How the hell do you get line breaks in this silly vBulletin "editor"?


----------



## Drew Eckhardt (Nov 11, 2009)

Dr_UNIX said:


> Last week I saw a new sign posted.


Trail Speed Limit Review
The below meetings will be held to review the changes made in 2015 to the City of Mountain View Code regarding trail use.

Parks and Recreation Commission - 10/13, 266 Escueala Avenue, 7:00p.m.
Bicycle and Pedestrian Advisory Committee - 10/26, 500 Castro Street, 6:30p.m.
City Council - 11/1, 500 Castro Street. Meeting times subject to change, please confirm on city website

Questions?

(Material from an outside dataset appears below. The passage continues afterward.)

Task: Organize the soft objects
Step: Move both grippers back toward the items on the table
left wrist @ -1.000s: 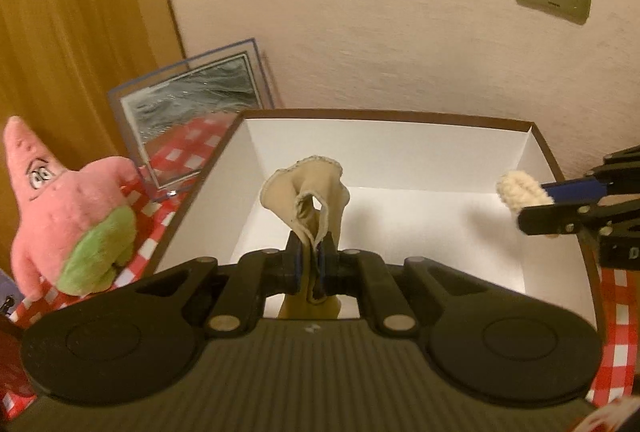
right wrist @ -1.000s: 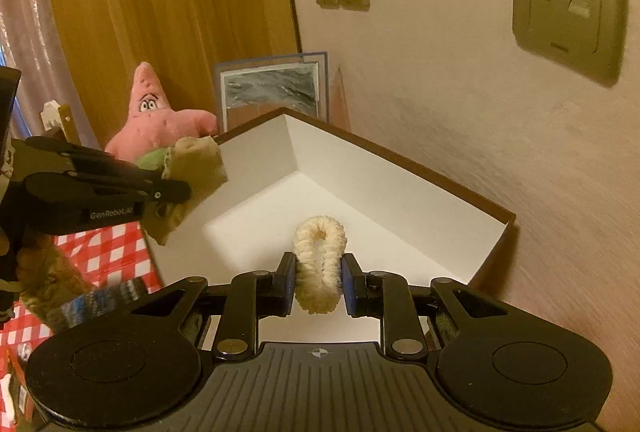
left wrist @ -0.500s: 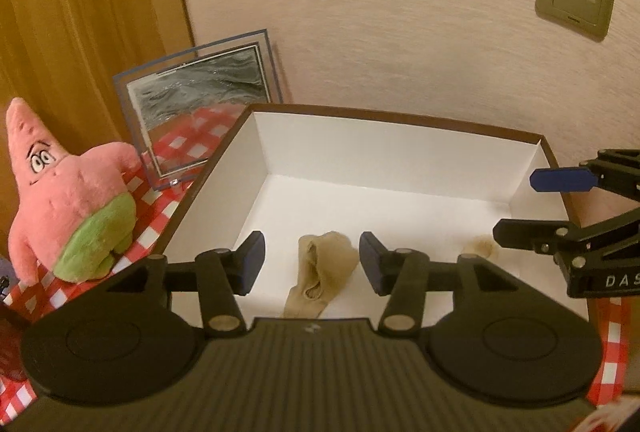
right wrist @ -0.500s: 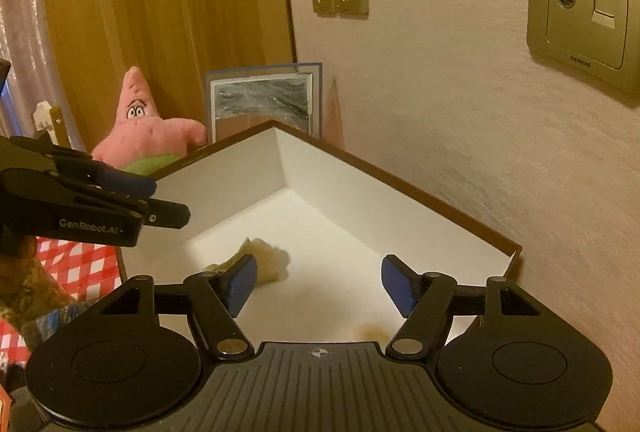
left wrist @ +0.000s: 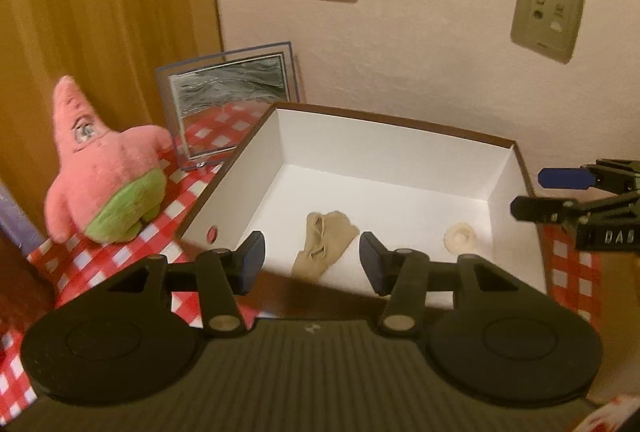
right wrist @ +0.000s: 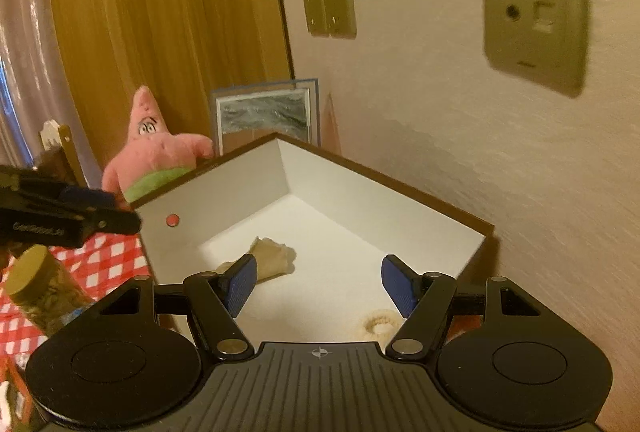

Please call 650-903-6392


----------



## Drew Eckhardt (Nov 11, 2009)

Actually, they're only reviewing the trial allowing electric bikes, scooters, and skateboards because City Council made the speed limit permanent when they passed the law.


----------



## Dr_UNIX (Dec 17, 2014)

Drew Eckhardt said:


> Actually, they're only reviewing the trial allowing electric bikes, scooters, and skateboards because City Council made the speed limit permanent when they passed the law.


Sad that the four Commmissioners (and the general public) were not aware that they were not also considering the 15 MPH speed limit. It wasn't until after the Staff report and time to make motions was everyone made aware of the situation.

The four Commissioners seemed rather surprised when they learned they were not reviewing the 15 MPH speed-limit as part of a 1-year trial.


----------